Track current level. Display level in UI overlay.
Cap speed increase at level 10 (50 food items).
Acceptance Criteria:
- Game speed increases after every 5th food item
- Current level displayed next to score
- Speed caps at level 10, no further acceleration
- Level persists across the session (resets on game restart)
- Speed change feels smooth, not jarring (use linear interpolation)
That last acceptance criterion is interesting. I didn't mention smooth speed transitions. The AI inferred it because a sudden jump in game tick rate would feel broken. That's the kind of detail that separates "generate a task list" from "generate a task list that an agent can actually implement without producing garbage."
The part that makes people say "wait, that's free?"
Generate from Brief is included in the free tier. You can paste a document and get structured tasks without paying anything. No limit on how many times you use it.
I get asked about this a lot. Why give it away? Because the value of Zowl is in running the pipeline, not in generating the tasks.
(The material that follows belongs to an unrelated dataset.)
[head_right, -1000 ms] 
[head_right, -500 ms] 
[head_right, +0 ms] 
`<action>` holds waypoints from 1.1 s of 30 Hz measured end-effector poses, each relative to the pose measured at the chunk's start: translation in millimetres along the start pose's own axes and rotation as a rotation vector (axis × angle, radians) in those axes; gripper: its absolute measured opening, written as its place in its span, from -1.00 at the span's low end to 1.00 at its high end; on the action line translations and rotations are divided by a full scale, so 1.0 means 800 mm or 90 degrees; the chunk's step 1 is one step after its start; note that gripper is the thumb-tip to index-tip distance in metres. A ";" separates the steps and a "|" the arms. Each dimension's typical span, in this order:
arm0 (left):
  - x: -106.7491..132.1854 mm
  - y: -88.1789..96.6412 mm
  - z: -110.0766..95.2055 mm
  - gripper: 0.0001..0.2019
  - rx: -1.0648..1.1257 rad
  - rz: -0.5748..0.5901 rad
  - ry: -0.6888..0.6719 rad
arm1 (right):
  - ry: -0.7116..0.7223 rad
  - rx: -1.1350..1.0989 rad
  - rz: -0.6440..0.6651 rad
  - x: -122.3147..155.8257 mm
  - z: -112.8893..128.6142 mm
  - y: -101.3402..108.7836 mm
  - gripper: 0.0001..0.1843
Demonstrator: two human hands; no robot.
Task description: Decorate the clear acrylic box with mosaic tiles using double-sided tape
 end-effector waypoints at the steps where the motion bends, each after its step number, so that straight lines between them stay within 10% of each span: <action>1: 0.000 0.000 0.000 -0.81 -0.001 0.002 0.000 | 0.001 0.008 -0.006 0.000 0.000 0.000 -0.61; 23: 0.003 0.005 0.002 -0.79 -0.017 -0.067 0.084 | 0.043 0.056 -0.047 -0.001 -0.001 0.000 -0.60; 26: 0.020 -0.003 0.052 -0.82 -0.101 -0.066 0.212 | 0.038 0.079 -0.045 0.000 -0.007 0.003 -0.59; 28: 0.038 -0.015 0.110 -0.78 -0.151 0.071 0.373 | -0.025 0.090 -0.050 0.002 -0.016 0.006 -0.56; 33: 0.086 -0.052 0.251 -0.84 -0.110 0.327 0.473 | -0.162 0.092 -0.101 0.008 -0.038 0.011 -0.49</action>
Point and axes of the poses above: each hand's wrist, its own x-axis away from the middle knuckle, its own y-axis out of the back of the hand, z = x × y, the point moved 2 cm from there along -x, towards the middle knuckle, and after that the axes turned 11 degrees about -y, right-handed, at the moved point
If Generate from Brief gets someone from "I have a vague idea" to "I have 11 well-defined tasks with dependencies" in 5 minutes, they're going to want to run those tasks. That's where Pro comes in.
But even if you never upgrade, you still get a tool that turns a messy project doc into structured work items faster than any human can. I've watched people use it to generate tasks and then execute them manually or with other tools. That's fine. The feature stands on its own.
Where it breaks
I should be honest. It's not magic.
If your brief is three sentences long and extremely vague, you'll get a lot of questions and the output won't be great. Garbage in, garbage out applies here too. The AI can fill in gaps, but it can't invent your product for you.
It also struggles with highly visual requirements. "Make the UI look like Stripe's dashboard" doesn't translate into useful tasks because the agent can't see Stripe's dashboard. You need to describe the layout, the components, the interactions. Words, not vibes.
And occasionally it gets the granularity wrong. It'll split something into 3 tasks that should be 1, or combine things that should be separate. That's why you review and edit before running the pipeline. Generating takes 5 minutes. Editing takes another 5. That's still a fraction of writing everything from scratch.
The snake game, by the way
I ran those 11 tasks through a NightLoop pipeline overnight. Nine completed cleanly. Two needed minor fixes (the swipe detection threshold was too sensitive, and the high score wasn't displaying on the game over screen). Total time from pasting the brief to a working snake game: one evening of setup, one night of sleeping, 20 minutes of review in the morning.
For a browser game I probably would've spent a full day on if I'd coded it manually. I'll take that trade every time.